Standard of the air quality will be set according to that of last year's APEC period when six provincial regions - Beijing, Tianjin, Hebei, Shanxi, Inner Mongolia and Shandong - launched a joint air protection project, said Chen Tian, chief of Beijing Environmental Protection Bureau. An expert committee has also been founded like last year to play a think tank role.
Apart from addressing the air issue alone, Beijing and Tianjin are expected to cooperate with cities in neighboring Hebei provinces on pollution control.
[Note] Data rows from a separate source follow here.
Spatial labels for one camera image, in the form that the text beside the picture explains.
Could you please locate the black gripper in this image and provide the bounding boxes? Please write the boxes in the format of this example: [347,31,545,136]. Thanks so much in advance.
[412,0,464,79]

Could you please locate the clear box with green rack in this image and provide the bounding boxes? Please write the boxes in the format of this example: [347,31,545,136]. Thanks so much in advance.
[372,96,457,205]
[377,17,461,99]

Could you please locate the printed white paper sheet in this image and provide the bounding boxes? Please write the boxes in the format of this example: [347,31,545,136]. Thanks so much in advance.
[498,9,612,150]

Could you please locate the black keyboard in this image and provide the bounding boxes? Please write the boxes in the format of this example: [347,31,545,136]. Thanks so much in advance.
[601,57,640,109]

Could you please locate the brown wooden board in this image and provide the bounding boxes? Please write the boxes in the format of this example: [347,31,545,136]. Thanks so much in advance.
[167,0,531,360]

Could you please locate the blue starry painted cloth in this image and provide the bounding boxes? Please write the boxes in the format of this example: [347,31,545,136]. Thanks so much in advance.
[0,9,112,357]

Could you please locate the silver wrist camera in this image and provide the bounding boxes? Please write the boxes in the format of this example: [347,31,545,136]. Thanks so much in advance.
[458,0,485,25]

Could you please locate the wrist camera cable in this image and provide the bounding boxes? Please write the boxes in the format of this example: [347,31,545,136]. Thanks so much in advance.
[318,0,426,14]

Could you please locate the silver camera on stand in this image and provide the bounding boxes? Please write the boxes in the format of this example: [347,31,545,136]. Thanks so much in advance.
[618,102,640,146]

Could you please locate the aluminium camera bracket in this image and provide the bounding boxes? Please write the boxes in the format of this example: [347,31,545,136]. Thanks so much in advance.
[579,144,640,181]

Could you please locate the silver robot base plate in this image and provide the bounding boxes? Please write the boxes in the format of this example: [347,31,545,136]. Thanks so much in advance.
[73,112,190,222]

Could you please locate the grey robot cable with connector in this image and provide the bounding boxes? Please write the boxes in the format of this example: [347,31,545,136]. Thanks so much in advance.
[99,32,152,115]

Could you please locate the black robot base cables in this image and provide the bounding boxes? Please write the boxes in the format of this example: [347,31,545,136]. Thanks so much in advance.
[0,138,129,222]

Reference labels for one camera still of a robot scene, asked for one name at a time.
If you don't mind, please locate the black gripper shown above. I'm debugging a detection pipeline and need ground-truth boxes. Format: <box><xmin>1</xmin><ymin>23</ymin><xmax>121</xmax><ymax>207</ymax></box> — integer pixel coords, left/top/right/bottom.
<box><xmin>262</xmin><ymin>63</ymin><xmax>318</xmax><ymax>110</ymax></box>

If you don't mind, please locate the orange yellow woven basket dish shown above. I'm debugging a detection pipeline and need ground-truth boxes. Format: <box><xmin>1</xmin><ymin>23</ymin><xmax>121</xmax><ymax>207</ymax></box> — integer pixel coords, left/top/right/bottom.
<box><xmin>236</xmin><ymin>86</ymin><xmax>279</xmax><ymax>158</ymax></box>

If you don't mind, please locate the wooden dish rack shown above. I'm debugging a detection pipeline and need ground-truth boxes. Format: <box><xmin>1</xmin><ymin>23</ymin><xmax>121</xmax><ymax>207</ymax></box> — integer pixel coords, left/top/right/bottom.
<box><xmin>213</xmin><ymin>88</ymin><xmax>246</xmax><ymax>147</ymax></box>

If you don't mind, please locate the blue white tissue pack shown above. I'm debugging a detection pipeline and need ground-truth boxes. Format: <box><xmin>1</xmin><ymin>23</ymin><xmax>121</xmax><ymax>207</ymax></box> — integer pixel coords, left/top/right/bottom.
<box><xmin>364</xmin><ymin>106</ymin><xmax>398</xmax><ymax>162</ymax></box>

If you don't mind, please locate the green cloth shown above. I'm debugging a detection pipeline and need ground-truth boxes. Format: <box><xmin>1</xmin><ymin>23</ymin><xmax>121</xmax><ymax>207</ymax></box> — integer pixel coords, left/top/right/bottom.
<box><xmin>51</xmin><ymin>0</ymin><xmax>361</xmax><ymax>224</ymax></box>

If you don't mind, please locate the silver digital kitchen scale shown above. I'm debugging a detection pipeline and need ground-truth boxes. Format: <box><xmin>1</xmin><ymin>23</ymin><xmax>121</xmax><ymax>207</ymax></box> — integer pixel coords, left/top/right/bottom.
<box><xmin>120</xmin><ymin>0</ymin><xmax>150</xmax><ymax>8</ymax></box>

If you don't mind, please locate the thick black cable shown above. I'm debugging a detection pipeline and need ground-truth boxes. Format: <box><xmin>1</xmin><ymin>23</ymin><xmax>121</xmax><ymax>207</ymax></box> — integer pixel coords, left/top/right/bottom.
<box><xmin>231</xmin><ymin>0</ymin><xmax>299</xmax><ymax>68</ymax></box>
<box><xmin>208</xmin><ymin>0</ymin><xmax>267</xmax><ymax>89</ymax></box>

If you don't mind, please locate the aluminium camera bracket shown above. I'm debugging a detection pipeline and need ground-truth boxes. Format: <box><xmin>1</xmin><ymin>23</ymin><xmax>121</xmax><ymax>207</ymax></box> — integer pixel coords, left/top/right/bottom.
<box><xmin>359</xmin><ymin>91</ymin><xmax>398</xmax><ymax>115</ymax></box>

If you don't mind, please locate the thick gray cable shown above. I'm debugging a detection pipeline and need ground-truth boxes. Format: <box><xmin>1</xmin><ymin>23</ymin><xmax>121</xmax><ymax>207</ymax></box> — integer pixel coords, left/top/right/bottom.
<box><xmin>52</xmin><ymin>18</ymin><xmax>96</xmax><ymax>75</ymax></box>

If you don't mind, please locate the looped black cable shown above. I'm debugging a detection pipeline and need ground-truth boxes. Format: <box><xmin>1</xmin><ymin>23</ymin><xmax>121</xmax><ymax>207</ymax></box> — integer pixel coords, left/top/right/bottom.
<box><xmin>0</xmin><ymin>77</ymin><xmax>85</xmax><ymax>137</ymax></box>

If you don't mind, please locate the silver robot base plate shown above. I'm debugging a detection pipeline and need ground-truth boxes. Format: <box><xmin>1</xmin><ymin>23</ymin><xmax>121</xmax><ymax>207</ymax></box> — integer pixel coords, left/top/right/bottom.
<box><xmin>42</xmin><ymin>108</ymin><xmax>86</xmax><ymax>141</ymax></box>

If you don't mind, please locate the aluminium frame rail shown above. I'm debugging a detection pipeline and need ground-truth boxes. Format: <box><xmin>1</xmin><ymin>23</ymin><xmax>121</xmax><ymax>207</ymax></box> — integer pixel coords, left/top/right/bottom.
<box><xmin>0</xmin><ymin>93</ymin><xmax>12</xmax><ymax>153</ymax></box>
Beijing will spend 460 million yuan ($74 million) this year help curb pollution in Hebei's Baoding and Langfang, while Tianjin has signed an anti-pollution agreement with Tangshan and Cangzhou.
The fund from Beijing will be shared 50-50 by the two cities to help them phase out small-scale coal-fueled boilers, upgrade larger boilers and cut coal consumption by 770,000 tonnes in total, said Zhuang Zhidong, deputy chief of Beijing Environmental Protection Bureau.
Statistics show that Beijing's air quality has improved since 2014. PM2.5 density in Beijing and its neighboring region decreased by 14.6 percent in 2014, and Beijing, Tianjin and Hebei's average PM2.5 density has dropped by 22.1 percent in the first half of 2015 compared with the same period of last year, according to Zhuang.